[Records drawn from a dataset]
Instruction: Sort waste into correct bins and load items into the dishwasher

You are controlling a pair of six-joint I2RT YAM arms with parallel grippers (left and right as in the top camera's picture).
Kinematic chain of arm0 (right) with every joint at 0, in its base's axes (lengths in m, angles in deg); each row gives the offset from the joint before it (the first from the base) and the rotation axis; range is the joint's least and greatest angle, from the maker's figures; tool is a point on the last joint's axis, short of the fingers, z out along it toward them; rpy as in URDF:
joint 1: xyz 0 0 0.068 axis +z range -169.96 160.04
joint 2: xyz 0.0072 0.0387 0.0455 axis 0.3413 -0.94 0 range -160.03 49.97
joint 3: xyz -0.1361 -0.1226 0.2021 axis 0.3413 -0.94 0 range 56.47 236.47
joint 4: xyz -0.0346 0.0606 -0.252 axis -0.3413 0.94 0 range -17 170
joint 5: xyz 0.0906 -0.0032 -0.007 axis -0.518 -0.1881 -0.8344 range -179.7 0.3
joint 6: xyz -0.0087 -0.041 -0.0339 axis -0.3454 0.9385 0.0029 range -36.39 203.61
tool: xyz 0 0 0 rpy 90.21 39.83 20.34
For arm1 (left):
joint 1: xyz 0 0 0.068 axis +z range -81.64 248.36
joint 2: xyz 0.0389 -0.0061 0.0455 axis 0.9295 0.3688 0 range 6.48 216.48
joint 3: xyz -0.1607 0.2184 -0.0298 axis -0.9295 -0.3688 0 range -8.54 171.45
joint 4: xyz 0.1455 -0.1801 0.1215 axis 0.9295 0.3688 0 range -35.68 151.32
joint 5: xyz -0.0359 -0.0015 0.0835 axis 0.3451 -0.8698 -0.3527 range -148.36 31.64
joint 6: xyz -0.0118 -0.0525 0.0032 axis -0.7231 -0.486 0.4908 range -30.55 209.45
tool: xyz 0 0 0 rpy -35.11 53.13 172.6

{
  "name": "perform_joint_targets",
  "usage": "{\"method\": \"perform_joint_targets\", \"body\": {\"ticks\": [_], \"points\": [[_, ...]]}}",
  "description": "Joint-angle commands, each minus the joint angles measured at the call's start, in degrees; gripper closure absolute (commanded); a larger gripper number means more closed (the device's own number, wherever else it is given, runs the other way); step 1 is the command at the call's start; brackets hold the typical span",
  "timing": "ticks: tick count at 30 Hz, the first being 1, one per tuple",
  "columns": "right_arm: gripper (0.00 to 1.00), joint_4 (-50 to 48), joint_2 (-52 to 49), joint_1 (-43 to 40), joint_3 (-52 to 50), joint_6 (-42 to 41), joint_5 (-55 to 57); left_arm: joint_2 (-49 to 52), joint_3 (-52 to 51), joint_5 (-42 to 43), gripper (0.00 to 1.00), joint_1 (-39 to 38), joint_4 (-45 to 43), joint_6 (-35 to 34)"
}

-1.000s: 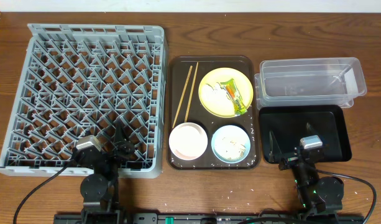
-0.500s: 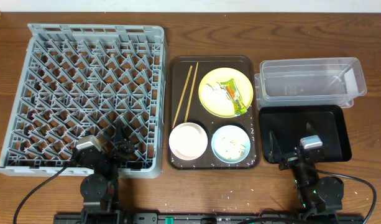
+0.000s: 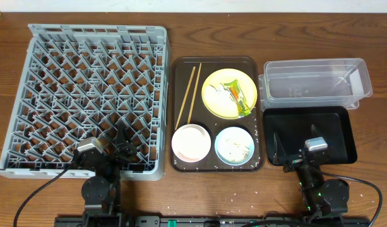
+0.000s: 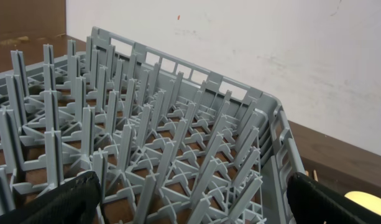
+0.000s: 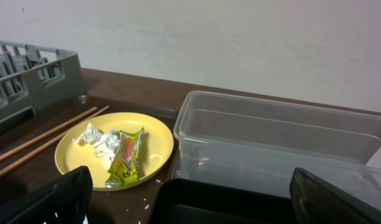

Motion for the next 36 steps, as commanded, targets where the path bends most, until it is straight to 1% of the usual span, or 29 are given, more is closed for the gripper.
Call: {"method": "perform_joint_targets", "body": {"ticks": [1,26,29,32,36], "points": [[0.01,0.2,0.2,-0.6,-0.1,0.4,0.3,-0.4,-1.4,-0.9,0.04,0.3,1.7,0.3],[0.01,0.2,0.2,-0.6,-0.1,0.4,0.3,-0.4,-1.4,-0.9,0.04,0.3,1.7,0.3],[0.01,0.1,0.2,-0.6,-0.1,0.4,0.3,-0.4,-1.4,-0.9,0.04,0.3,1.2,-0.5],[0.01,-1.2,0.2,-0.6,-0.1,0.4,0.4,-0.4,-1.4,1.2,0.03,0.2,1.2,-0.8],[0.01,-0.1,0.2,-0.6,-0.1,-0.4,-4.3,-0.3,-1.4,10.9,0.04,0.2,2.1,-0.8]]}}
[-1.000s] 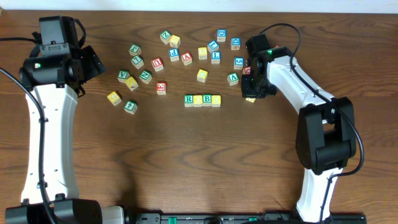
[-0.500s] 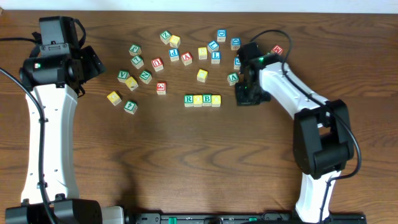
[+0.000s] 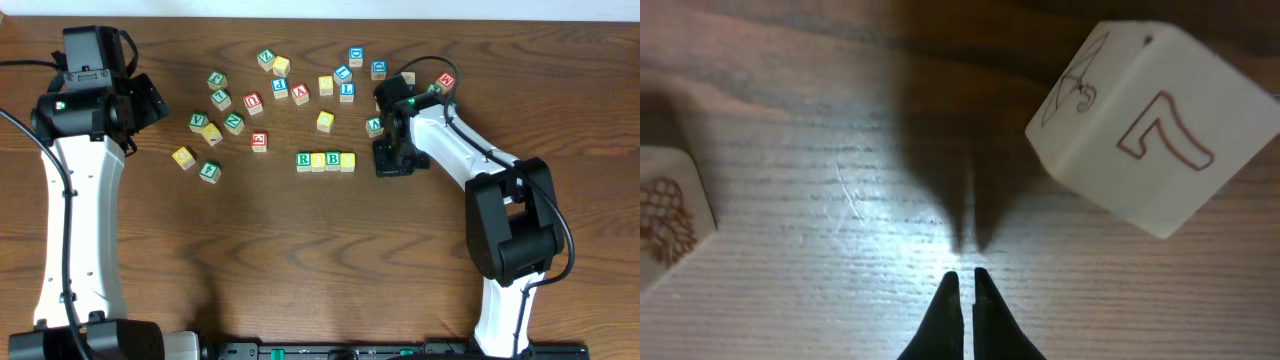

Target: Spell out ROBOT

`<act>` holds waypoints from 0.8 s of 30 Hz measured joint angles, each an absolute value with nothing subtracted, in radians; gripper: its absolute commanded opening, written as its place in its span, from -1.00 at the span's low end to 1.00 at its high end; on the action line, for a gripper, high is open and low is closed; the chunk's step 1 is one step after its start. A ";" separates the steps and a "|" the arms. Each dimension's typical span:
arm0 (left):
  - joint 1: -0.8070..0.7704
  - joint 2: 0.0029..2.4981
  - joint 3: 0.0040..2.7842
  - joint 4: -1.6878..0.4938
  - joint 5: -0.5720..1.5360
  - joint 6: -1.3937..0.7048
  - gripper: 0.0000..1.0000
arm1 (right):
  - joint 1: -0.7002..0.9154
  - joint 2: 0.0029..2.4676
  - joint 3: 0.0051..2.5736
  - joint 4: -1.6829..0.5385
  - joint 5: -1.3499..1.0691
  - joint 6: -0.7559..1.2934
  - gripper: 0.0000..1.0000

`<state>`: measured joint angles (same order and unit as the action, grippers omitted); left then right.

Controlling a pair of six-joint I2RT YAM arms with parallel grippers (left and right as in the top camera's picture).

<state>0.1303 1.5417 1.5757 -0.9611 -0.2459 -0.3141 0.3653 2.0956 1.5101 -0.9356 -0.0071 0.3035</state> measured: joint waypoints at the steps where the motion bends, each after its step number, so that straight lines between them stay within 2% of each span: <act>1: 0.130 1.542 1.576 -0.961 -0.246 -0.314 0.95 | 0.365 2.096 1.510 -0.928 -0.004 0.315 -0.98; 8: 0.130 1.542 1.576 -0.961 -0.246 -0.314 0.95 | 0.363 2.079 1.511 -0.858 0.065 0.466 -0.97; 16: 0.130 1.542 1.576 -0.961 -0.246 -0.314 0.95 | 0.363 1.920 1.522 -0.886 0.244 0.635 -0.97; 24: 0.130 1.542 1.576 -0.961 -0.246 -0.314 0.95 | 0.368 1.969 1.520 -0.880 0.284 0.750 -0.97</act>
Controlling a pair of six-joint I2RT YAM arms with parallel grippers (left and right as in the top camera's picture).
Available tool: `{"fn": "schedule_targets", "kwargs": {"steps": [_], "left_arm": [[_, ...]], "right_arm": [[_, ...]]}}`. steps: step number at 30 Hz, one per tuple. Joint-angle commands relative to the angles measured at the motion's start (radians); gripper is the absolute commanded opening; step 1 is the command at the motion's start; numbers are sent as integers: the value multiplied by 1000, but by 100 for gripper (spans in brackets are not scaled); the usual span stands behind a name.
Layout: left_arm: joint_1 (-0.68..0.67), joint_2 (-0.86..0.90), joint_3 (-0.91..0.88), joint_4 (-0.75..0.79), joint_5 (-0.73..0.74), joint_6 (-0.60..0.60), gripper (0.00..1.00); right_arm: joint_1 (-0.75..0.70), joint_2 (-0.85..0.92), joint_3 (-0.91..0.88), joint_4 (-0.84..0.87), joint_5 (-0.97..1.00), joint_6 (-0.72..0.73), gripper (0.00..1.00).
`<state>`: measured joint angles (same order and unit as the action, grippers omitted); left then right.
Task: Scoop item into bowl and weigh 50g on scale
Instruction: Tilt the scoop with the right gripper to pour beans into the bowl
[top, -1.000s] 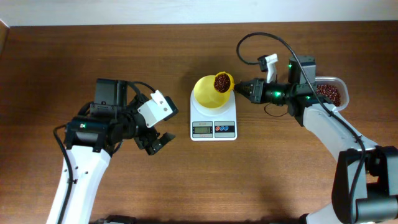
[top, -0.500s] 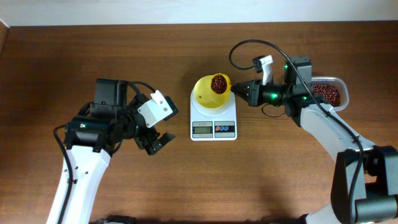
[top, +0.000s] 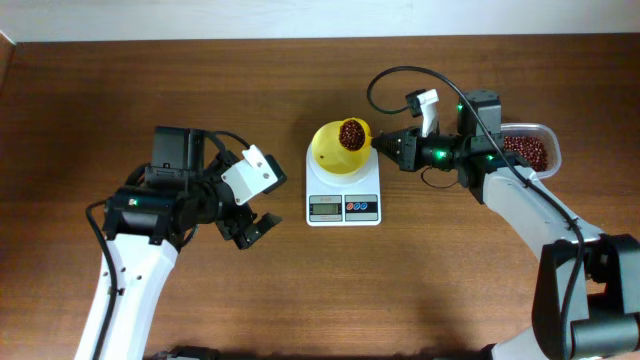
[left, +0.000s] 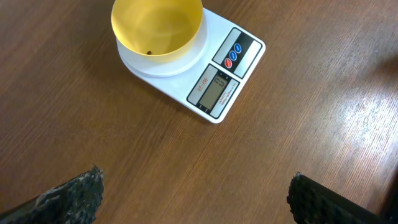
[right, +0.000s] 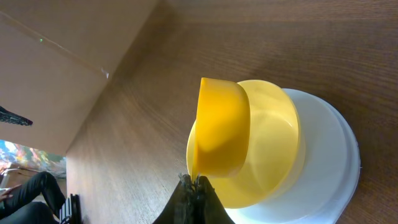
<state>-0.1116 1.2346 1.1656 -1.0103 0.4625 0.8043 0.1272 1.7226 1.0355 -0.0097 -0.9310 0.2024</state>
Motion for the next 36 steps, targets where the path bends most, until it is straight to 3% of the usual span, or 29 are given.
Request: {"fn": "schedule_targets", "kwargs": {"steps": [1,23,36], "left_arm": [[3,0,17,-2,1,13,99],[3,0,17,-2,1,13,99],[3,0,17,-2,1,13,99]], "right_arm": [[6,2,6,7,2,-16,4],[6,2,6,16,31,-16,4],[18,2,6,17,27,-154,4]]}}
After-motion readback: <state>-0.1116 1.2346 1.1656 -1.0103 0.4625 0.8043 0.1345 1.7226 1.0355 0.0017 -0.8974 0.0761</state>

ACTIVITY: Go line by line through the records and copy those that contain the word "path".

YOUR SOLUTION:
Motion for the next 36 steps, as commanded, targets where the path bends most, until it is straight to 1% of the usual span, or 29 are given, more is closed for the gripper.
Motion for the next 36 steps, targets where the path bends most, until it is straight to 3% of the usual span, or 29 are given.

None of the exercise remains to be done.